In my novel Gettysburg, 1913: A Novel of the Great Reunion, one of the main characters is the fictional Doctor Samuel Chambers, a Philadelphia physician in his early 30s who finds himself in charge of the medical preparations for the Great Reunion of behalf of Pennsylvania’s Department of Health and the Gettysburg Reunion Commission. I did my best to stay true to the actual sequence of activities among the Department of Health and where the Medical Corps of the United States Army became involved and, in actuality, assumed primary responsibility.
The official Pennsylvania Commission report goes into great detail about the real-life preparations and activities by both Pennsylvania and the U.S. Army, and paradoxically the narrative is (to me, anyway) both fascinating and somewhat dry. Still, you can consult the report for the roles of Pennsylvania’s Department of Health under the direction of the real-life Doctor Samuel Dixon; Army Lieutenant Colonel and Chief Surgeon A. E. Bradley, who was quoted in the official report as proclaiming that “Surely never before in the world’s history have so great a number of men so advanced in years been assembled under field conditions;” and the American Red Cross.

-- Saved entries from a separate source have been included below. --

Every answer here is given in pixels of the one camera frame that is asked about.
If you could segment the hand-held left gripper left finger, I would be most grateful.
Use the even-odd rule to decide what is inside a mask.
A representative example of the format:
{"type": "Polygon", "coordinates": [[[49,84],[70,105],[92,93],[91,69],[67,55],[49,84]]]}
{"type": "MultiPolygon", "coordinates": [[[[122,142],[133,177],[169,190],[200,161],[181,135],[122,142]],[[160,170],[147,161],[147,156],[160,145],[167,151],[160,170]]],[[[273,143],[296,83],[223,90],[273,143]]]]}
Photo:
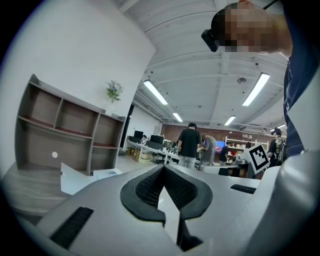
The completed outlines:
{"type": "Polygon", "coordinates": [[[147,166],[95,181],[48,212],[37,224],[47,237],[79,207],[93,212],[69,247],[80,256],[178,256],[182,250],[162,223],[143,221],[122,204],[120,193],[128,181],[150,171],[147,166]]]}

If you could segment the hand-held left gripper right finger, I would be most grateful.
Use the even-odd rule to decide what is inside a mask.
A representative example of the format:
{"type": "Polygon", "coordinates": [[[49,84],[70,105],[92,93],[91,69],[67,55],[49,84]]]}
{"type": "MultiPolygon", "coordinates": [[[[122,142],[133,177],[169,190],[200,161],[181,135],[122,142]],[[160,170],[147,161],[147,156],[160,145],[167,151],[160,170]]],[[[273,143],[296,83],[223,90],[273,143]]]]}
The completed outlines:
{"type": "Polygon", "coordinates": [[[249,233],[232,223],[252,197],[232,189],[239,185],[254,191],[257,180],[163,167],[163,184],[179,211],[176,243],[164,245],[165,256],[189,251],[195,256],[240,256],[249,233]]]}

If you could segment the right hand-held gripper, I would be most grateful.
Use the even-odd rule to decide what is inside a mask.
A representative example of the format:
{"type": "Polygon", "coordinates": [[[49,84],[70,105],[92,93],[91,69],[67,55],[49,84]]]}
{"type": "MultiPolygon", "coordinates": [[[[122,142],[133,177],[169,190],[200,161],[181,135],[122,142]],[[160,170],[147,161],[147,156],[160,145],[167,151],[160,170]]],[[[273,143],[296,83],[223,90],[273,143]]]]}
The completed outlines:
{"type": "Polygon", "coordinates": [[[246,148],[241,155],[237,155],[232,166],[223,166],[218,174],[236,178],[257,179],[260,173],[269,166],[270,160],[262,144],[246,148]]]}

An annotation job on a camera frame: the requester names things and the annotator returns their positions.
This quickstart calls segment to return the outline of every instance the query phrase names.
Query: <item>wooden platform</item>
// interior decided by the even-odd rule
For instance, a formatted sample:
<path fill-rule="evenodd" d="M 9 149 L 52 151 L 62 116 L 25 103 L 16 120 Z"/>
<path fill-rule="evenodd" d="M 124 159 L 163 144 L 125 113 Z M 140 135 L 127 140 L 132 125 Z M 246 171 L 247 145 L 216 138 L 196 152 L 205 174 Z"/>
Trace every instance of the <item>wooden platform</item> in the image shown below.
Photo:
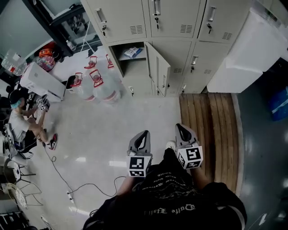
<path fill-rule="evenodd" d="M 203 149 L 201 168 L 215 182 L 236 191 L 238 176 L 238 131 L 229 93 L 182 94 L 179 97 L 182 124 L 192 128 Z"/>

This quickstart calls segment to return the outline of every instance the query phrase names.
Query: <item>person wearing black cap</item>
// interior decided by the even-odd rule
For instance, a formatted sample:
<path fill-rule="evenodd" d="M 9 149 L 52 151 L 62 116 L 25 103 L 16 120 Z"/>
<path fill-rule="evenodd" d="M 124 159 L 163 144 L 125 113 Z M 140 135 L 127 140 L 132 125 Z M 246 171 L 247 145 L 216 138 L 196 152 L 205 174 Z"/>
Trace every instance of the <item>person wearing black cap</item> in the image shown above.
<path fill-rule="evenodd" d="M 31 117 L 28 120 L 24 119 L 24 116 L 30 117 L 35 113 L 37 107 L 25 111 L 22 107 L 25 104 L 25 99 L 20 90 L 14 90 L 10 94 L 10 104 L 13 109 L 10 115 L 9 123 L 11 125 L 14 144 L 16 148 L 23 149 L 36 142 L 36 138 L 43 141 L 49 146 L 51 150 L 55 150 L 58 142 L 58 134 L 54 134 L 53 138 L 49 141 L 46 131 L 43 129 L 43 122 L 46 114 L 46 110 L 42 111 L 42 115 L 39 122 Z"/>

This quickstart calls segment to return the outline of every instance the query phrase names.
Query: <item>person in black shirt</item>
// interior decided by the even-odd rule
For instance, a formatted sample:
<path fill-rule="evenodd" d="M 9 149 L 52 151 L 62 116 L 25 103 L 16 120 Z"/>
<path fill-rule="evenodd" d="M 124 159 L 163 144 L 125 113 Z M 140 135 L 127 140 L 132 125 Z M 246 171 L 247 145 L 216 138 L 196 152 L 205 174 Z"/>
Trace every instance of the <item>person in black shirt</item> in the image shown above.
<path fill-rule="evenodd" d="M 243 230 L 247 215 L 241 200 L 224 183 L 209 181 L 201 168 L 184 170 L 168 142 L 163 161 L 146 178 L 127 176 L 84 224 L 94 229 Z"/>

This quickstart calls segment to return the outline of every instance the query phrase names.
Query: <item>blue hair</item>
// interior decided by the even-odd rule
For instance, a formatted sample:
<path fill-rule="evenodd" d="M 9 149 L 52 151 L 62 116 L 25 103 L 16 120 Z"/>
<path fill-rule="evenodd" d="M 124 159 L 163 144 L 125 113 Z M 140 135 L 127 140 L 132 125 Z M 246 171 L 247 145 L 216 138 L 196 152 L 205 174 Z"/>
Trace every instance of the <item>blue hair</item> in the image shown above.
<path fill-rule="evenodd" d="M 11 104 L 11 108 L 12 109 L 16 109 L 20 104 L 21 104 L 21 98 L 20 98 L 20 100 L 18 100 L 16 103 L 14 103 L 14 104 Z"/>

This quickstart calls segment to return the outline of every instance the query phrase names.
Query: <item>white t-shirt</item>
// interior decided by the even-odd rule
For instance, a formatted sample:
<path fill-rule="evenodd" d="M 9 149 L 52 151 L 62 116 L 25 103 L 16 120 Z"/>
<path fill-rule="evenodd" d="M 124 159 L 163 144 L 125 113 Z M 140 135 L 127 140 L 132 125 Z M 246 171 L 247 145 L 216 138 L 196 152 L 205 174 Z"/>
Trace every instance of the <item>white t-shirt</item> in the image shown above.
<path fill-rule="evenodd" d="M 29 129 L 30 123 L 24 119 L 24 116 L 15 110 L 12 110 L 9 123 L 11 124 L 14 141 L 21 143 Z"/>

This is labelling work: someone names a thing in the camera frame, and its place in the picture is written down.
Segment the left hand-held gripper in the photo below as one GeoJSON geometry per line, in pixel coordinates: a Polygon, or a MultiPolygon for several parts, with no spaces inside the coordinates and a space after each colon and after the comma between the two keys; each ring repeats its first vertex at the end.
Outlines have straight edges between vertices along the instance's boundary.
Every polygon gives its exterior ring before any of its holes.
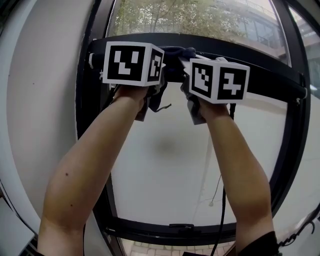
{"type": "Polygon", "coordinates": [[[110,85],[147,87],[143,108],[136,120],[143,122],[151,97],[165,85],[165,51],[144,42],[109,41],[106,43],[102,82],[110,85]]]}

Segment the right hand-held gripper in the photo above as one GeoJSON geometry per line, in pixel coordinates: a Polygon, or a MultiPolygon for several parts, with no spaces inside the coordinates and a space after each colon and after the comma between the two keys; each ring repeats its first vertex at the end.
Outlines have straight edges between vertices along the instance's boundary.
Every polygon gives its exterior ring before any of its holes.
{"type": "Polygon", "coordinates": [[[223,57],[214,60],[179,56],[186,73],[180,89],[187,99],[187,107],[194,125],[206,123],[200,114],[199,99],[210,104],[238,104],[248,90],[250,67],[229,62],[223,57]]]}

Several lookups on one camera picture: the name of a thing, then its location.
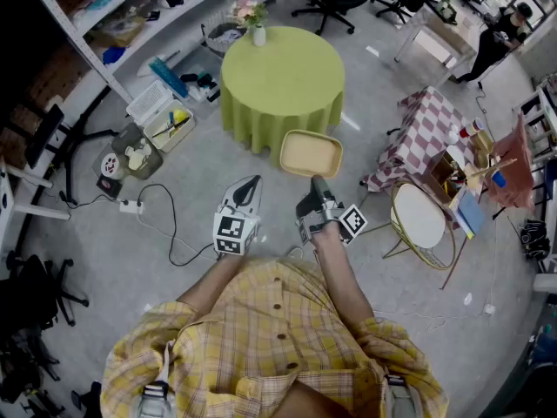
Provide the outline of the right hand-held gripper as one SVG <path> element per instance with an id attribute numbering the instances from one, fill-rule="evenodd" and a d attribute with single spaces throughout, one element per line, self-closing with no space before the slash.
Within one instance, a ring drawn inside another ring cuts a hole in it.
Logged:
<path id="1" fill-rule="evenodd" d="M 367 226 L 366 218 L 356 205 L 344 207 L 336 201 L 321 175 L 312 176 L 310 192 L 296 206 L 296 219 L 304 245 L 331 222 L 339 225 L 339 238 L 344 246 L 349 246 Z"/>

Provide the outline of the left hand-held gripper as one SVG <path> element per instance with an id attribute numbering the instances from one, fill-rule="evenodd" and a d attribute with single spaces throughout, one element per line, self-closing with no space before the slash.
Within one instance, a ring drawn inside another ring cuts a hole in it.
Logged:
<path id="1" fill-rule="evenodd" d="M 262 177 L 252 175 L 230 185 L 213 220 L 213 244 L 218 253 L 243 256 L 258 235 Z"/>

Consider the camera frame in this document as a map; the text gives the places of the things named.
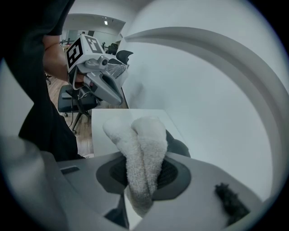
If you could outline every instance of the black office chair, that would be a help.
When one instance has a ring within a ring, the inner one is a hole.
[[[74,134],[76,134],[75,126],[77,125],[77,122],[79,121],[80,117],[84,114],[87,117],[90,117],[91,115],[88,113],[88,110],[95,108],[98,103],[94,96],[87,95],[86,97],[81,99],[81,103],[83,105],[83,111],[80,111],[78,108],[78,104],[76,100],[73,100],[73,106],[71,110],[71,97],[66,91],[71,91],[72,86],[71,85],[64,85],[61,87],[59,96],[58,96],[58,111],[64,112],[65,116],[67,117],[67,113],[78,112],[76,119],[74,121],[74,124],[72,126],[72,131]]]
[[[115,43],[112,43],[110,46],[108,46],[108,53],[111,55],[116,55],[118,49],[118,45]]]

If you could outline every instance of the hand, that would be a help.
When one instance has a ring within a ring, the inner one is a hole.
[[[77,74],[75,82],[76,83],[83,83],[84,75],[83,74]]]
[[[75,79],[75,86],[77,88],[80,88],[83,86],[83,80],[84,79],[84,75],[83,74],[77,74],[76,75],[76,79]]]

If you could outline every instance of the fluffy towel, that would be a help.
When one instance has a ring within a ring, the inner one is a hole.
[[[144,153],[144,169],[152,196],[157,189],[158,175],[167,152],[166,128],[155,117],[139,118],[131,124],[131,128],[138,134],[140,148]]]
[[[143,217],[152,205],[167,151],[166,129],[153,117],[137,119],[131,127],[117,117],[108,120],[103,130],[126,157],[128,198],[136,213]]]

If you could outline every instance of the black cloth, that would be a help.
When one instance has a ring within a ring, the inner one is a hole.
[[[12,7],[7,29],[17,28],[7,37],[4,59],[12,74],[32,99],[19,136],[51,152],[56,161],[79,159],[76,137],[51,102],[44,76],[44,35],[61,35],[64,20],[74,0],[20,1]]]

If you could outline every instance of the dark slot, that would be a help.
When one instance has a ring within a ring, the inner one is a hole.
[[[158,189],[161,189],[172,183],[177,178],[177,168],[164,160],[162,170],[158,176]]]
[[[110,60],[108,61],[108,63],[110,63],[110,64],[122,65],[122,63],[121,63],[120,61],[116,60],[116,59],[110,59]]]
[[[73,167],[61,169],[60,171],[62,172],[63,175],[65,175],[65,174],[69,174],[69,173],[72,173],[72,172],[75,172],[75,171],[78,171],[78,170],[79,170],[78,167],[73,166]]]
[[[106,75],[103,75],[102,78],[103,78],[103,81],[106,82],[113,89],[113,91],[116,94],[118,94],[118,89],[117,89],[115,83],[113,82],[113,80],[110,77],[106,76]]]
[[[126,159],[123,159],[119,163],[113,165],[109,170],[109,174],[123,186],[127,186]]]
[[[126,205],[124,195],[121,194],[117,208],[109,211],[105,216],[106,219],[116,223],[117,225],[129,229],[130,225],[126,214]]]

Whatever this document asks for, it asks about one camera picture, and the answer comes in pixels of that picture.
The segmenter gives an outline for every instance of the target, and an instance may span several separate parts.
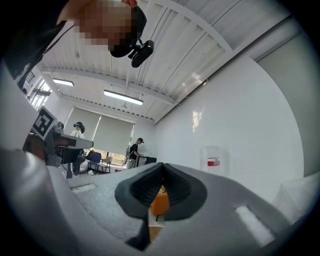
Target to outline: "wall-mounted camera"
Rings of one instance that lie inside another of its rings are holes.
[[[131,61],[131,65],[134,68],[138,68],[153,52],[155,49],[155,43],[151,40],[146,41],[144,44],[138,39],[141,45],[136,45],[134,51],[128,56]]]

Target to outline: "fluorescent light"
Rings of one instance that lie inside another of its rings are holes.
[[[131,102],[131,103],[138,104],[138,105],[142,105],[144,103],[143,100],[136,99],[136,98],[129,97],[129,96],[125,96],[123,94],[112,92],[112,91],[109,91],[109,90],[104,90],[103,93],[106,96],[113,97],[113,98],[116,98],[116,99],[119,99],[119,100],[123,100],[123,101],[126,101],[126,102]]]
[[[72,81],[67,81],[67,80],[61,80],[61,79],[57,79],[54,78],[52,79],[56,84],[61,84],[61,85],[65,85],[65,86],[75,86],[75,84]]]

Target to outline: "window blind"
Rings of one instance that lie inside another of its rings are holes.
[[[81,122],[85,128],[83,134],[84,138],[86,140],[92,141],[99,118],[100,114],[98,113],[74,107],[68,121],[64,125],[64,133],[70,135],[72,131],[75,130],[74,124],[76,124],[77,122]]]
[[[131,122],[102,115],[93,139],[93,147],[97,150],[125,155],[133,127],[134,124]]]

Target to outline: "orange object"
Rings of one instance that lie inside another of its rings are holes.
[[[158,220],[159,215],[165,214],[166,211],[170,209],[169,198],[166,192],[158,193],[151,205],[151,213],[156,216]]]

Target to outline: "white shirt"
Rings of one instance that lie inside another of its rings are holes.
[[[71,136],[77,137],[77,138],[80,138],[80,139],[84,139],[85,138],[85,136],[82,134],[82,132],[80,130],[73,130],[71,132]]]

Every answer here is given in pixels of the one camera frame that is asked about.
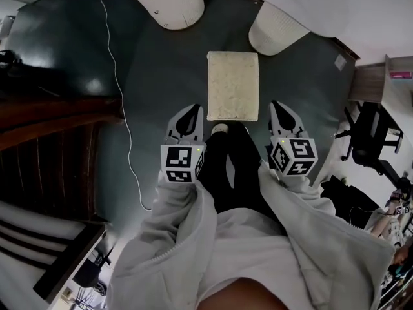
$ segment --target power cord
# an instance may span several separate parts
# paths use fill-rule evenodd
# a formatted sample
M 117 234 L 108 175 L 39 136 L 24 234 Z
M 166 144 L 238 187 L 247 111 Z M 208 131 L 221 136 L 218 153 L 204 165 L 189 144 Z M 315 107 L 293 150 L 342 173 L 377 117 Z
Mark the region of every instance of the power cord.
M 128 125 L 128 121 L 126 120 L 125 106 L 124 106 L 124 104 L 123 104 L 123 102 L 124 102 L 123 92 L 122 92 L 122 89 L 121 89 L 121 87 L 120 87 L 120 85 L 119 85 L 119 82 L 118 82 L 118 80 L 117 80 L 116 60 L 115 60 L 115 57 L 114 57 L 113 54 L 112 54 L 112 51 L 110 50 L 110 31 L 109 31 L 109 25 L 108 25 L 108 11 L 107 11 L 107 9 L 106 9 L 105 4 L 103 3 L 103 0 L 101 0 L 101 4 L 102 4 L 102 6 L 103 6 L 103 9 L 105 10 L 105 24 L 106 24 L 106 29 L 108 30 L 108 51 L 109 51 L 110 57 L 112 58 L 112 60 L 113 60 L 113 62 L 114 62 L 114 75 L 115 75 L 116 85 L 117 85 L 117 87 L 118 87 L 118 89 L 119 89 L 119 91 L 120 91 L 120 93 L 121 93 L 121 98 L 122 98 L 122 113 L 123 113 L 123 116 L 125 117 L 125 125 L 126 125 L 126 128 L 128 129 L 128 133 L 129 133 L 129 151 L 128 151 L 129 168 L 130 168 L 130 170 L 132 171 L 132 174 L 135 176 L 135 179 L 136 179 L 137 188 L 138 188 L 138 190 L 139 190 L 139 202 L 140 202 L 140 204 L 141 204 L 141 207 L 144 208 L 144 210 L 146 210 L 146 211 L 151 211 L 152 209 L 146 208 L 146 207 L 143 205 L 143 202 L 142 202 L 142 194 L 141 194 L 141 185 L 139 184 L 139 178 L 137 177 L 134 169 L 132 168 L 132 164 L 131 164 L 131 162 L 130 162 L 130 152 L 132 151 L 132 133 L 131 133 L 131 131 L 130 131 L 130 128 L 129 128 L 129 125 Z

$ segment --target white hoodie
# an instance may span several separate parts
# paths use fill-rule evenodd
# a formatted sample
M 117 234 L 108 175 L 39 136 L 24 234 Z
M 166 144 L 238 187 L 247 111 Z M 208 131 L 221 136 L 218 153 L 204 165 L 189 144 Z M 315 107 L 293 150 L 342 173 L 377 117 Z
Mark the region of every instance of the white hoodie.
M 334 206 L 306 178 L 281 186 L 263 162 L 261 194 L 288 234 L 316 309 L 376 309 L 392 261 L 387 242 L 335 217 Z M 123 250 L 108 290 L 110 310 L 195 310 L 216 238 L 214 200 L 198 181 L 159 175 L 152 215 Z

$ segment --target gray floor
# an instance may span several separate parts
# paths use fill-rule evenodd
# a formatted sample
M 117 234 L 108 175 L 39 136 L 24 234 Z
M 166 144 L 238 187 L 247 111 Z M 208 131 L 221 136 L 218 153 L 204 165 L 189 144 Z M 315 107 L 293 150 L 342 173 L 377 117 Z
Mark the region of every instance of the gray floor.
M 150 206 L 156 197 L 159 146 L 168 120 L 181 108 L 207 109 L 207 53 L 210 50 L 251 52 L 248 30 L 260 8 L 252 0 L 206 0 L 205 13 L 193 27 L 165 30 L 136 0 L 105 0 L 112 50 L 125 91 L 126 116 L 132 129 L 132 164 Z M 106 51 L 104 13 L 99 0 L 40 0 L 24 7 L 12 29 L 8 48 L 23 61 L 56 70 L 54 85 L 65 95 L 116 95 L 113 65 Z M 340 72 L 338 54 L 347 64 Z M 246 123 L 265 157 L 269 144 L 267 107 L 280 100 L 301 115 L 315 138 L 319 162 L 314 180 L 332 144 L 348 96 L 354 61 L 329 40 L 309 34 L 275 57 L 259 57 L 259 121 Z M 211 129 L 207 123 L 205 134 Z M 128 170 L 125 126 L 102 131 L 97 157 L 97 207 L 123 238 L 136 233 L 144 216 L 137 185 Z

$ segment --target white label
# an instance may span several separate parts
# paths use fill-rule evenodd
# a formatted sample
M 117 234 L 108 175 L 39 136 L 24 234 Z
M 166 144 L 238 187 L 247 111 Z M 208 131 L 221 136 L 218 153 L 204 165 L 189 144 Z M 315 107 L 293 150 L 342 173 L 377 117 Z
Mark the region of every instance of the white label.
M 338 54 L 338 57 L 336 58 L 336 62 L 334 62 L 337 69 L 342 71 L 346 63 L 347 63 L 346 59 L 341 54 Z

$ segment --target black office chair
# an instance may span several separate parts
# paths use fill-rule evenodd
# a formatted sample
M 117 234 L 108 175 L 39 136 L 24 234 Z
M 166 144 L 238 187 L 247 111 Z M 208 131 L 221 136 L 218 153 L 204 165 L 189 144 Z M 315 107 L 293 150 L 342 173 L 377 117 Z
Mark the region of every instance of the black office chair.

So if you really want to gain an appreciation for the massive undertaking that went into the medical provisions to take care of more than 50,000 aging veterans (not to mention tens of thousands of spectators) amidst what was expected to soaring temperatures during those first days of July, 1913, take a look at the descriptions and details in Pennsylvania’s official report on the Great Reunion, including Colonel Bradley’s report contained within the pages of the book.